** Opening Listed records block **

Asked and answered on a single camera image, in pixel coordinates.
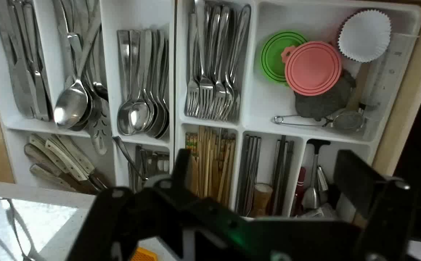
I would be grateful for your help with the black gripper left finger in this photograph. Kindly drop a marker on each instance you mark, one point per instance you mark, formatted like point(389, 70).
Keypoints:
point(180, 168)

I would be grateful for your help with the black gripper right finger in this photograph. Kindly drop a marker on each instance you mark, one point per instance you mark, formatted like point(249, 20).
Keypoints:
point(379, 207)

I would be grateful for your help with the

** Closing Listed records block **

*Exercise requirements*
The answer is the entries above, given again exactly, with no pictures among them.

*Answer to the exercise*
Asked and answered on a single camera image, in pixel coordinates.
I would be grateful for your help with the black gripper left finger in this photograph. Kindly drop a marker on each instance you mark, one point per instance you mark, formatted like point(389, 70).
Keypoints:
point(180, 168)

I would be grateful for your help with the black gripper right finger in this photograph. Kindly drop a marker on each instance you mark, one point per instance you mark, formatted like point(249, 20).
Keypoints:
point(379, 207)

I would be grateful for your help with the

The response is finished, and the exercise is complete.